**The problem:** Set down all of the data exactly as it appears.

**Recorded information:**
################

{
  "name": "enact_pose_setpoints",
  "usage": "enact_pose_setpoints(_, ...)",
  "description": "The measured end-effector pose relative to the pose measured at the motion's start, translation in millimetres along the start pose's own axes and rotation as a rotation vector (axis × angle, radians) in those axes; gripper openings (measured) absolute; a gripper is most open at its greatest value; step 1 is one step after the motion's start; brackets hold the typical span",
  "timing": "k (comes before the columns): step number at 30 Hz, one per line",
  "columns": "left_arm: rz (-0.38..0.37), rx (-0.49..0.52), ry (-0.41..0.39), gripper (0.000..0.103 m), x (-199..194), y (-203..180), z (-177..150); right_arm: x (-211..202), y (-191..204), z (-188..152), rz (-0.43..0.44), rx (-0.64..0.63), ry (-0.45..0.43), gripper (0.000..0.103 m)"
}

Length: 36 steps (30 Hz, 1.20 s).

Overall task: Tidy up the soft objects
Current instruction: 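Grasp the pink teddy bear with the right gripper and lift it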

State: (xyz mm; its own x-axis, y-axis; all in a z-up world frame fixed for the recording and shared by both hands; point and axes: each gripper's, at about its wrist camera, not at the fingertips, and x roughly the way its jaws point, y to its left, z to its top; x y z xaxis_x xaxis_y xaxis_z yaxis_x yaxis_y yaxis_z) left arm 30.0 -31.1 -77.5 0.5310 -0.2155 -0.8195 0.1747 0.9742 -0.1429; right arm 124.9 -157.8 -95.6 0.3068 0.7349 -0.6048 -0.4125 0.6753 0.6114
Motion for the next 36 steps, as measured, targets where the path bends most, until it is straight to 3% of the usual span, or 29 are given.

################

**Worked solution:**
{
  "name": "enact_pose_setpoints",
  "usage": "enact_pose_setpoints(_, ...)",
  "description": "The measured end-effector pose relative to the pose measured at the motion's start, translation in millimetres along the start pose's own axes and rotation as a rotation vector (axis × angle, radians) in those axes; gripper openings (measured) absolute; a gripper is most open at its greatest value; step 1 is one step after the motion's start; brackets hold the typical span",
  "timing": "k (comes before the columns): step number at 30 Hz, one per line",
  "columns": "left_arm: rz (-0.38..0.37), rx (-0.49..0.52), ry (-0.41..0.39), gripper (0.000..0.103 m), x (-199..194), y (-203..180), z (-177..150); right_arm: x (-211..202), y (-191..204), z (-188..152), rz (-0.43..0.44), rx (-0.64..0.63), ry (-0.45..0.43), gripper (0.000..0.103 m)"
}

Length: 36 steps (30 Hz, 1.20 s).

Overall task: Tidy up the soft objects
Current instruction: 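Grasp the pink teddy bear with the right gripper and lift it
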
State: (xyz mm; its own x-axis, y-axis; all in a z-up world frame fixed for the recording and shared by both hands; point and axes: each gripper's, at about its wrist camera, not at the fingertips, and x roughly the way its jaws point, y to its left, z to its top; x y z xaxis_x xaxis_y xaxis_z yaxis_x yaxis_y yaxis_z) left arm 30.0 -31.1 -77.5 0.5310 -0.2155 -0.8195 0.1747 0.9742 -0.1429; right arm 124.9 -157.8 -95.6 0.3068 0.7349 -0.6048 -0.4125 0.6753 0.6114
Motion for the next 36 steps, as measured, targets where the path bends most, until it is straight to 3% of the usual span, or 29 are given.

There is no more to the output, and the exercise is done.